▸ Work to be completed
Every line in the entries that holds "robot" should be identified and copied.

[Stored data]
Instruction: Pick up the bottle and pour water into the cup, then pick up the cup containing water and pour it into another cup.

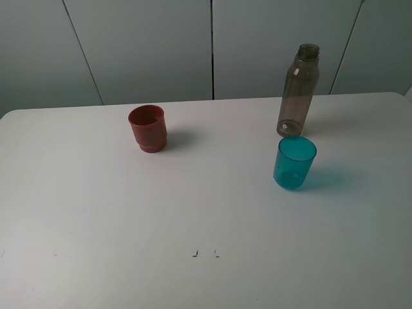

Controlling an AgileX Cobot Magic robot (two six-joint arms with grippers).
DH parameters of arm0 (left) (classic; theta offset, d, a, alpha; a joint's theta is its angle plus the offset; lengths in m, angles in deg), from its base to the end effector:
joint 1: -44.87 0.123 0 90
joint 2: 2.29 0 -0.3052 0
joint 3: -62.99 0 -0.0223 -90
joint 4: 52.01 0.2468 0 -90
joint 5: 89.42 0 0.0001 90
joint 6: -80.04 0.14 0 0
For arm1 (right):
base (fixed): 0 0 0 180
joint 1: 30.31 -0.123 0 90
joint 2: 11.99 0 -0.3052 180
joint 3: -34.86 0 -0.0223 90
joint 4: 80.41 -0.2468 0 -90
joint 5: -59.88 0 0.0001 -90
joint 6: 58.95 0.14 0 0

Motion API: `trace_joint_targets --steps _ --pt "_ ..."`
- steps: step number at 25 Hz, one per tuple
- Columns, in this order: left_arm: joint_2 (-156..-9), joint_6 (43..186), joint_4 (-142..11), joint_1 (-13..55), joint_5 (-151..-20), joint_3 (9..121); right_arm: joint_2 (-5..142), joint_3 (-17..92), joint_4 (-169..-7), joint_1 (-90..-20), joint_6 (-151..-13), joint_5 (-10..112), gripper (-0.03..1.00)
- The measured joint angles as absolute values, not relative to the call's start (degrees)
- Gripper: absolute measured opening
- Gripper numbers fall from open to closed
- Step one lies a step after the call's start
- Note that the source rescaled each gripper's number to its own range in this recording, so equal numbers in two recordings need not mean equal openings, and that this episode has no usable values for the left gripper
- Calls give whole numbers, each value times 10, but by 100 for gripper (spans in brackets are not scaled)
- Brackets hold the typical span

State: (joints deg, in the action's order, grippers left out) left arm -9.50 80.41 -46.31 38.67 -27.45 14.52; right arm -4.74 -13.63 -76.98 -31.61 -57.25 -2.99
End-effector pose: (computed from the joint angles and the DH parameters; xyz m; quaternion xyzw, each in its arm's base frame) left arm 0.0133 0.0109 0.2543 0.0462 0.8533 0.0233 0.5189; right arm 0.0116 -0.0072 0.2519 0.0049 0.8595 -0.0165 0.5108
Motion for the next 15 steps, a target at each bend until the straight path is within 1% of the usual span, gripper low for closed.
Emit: trace_joint_targets --steps 15 --pt "-95 804 -463 387 -274 145 -47 -136 -770 -316 -572 -30 99"
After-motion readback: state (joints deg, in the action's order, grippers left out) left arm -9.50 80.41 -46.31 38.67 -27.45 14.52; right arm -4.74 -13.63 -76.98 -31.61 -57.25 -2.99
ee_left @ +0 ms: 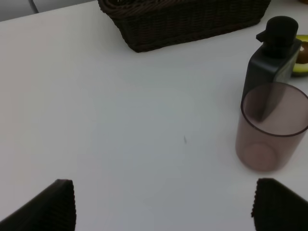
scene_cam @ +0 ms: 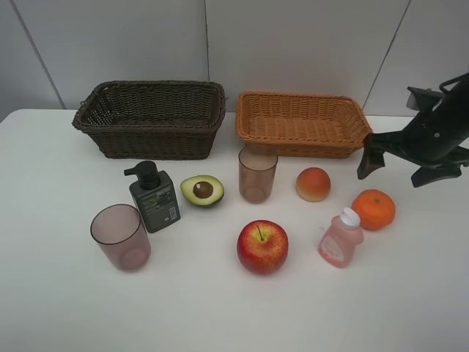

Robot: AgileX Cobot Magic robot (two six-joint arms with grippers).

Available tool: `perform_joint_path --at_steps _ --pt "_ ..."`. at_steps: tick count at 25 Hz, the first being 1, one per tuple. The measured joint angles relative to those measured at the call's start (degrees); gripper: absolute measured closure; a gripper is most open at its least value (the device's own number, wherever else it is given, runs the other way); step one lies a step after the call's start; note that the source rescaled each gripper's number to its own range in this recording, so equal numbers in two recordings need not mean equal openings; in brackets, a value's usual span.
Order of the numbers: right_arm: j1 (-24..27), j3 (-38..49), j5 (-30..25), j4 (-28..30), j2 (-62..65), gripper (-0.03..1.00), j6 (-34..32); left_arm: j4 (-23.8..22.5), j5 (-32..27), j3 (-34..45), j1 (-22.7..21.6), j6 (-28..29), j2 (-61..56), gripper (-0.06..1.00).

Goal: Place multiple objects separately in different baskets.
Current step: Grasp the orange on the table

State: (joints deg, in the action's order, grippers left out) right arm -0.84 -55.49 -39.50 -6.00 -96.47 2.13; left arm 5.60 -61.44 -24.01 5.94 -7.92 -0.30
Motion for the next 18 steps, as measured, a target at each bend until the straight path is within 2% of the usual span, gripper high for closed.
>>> perform_joint_path --at_steps 18 --pt "-0.53 -0.02 1.35 -1.14 -8.86 -0.03 0.05 0.00 0.00 0.00 0.00 0.00 0.00 -0.03"
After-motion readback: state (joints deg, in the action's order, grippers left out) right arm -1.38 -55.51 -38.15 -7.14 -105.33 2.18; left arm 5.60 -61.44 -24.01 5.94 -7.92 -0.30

▸ Completed task
Controlling an AgileX Cobot Magic robot (two six-joint arms with grippers).
Robot: AgileX Cobot Magic robot (two six-joint arms with grippers).

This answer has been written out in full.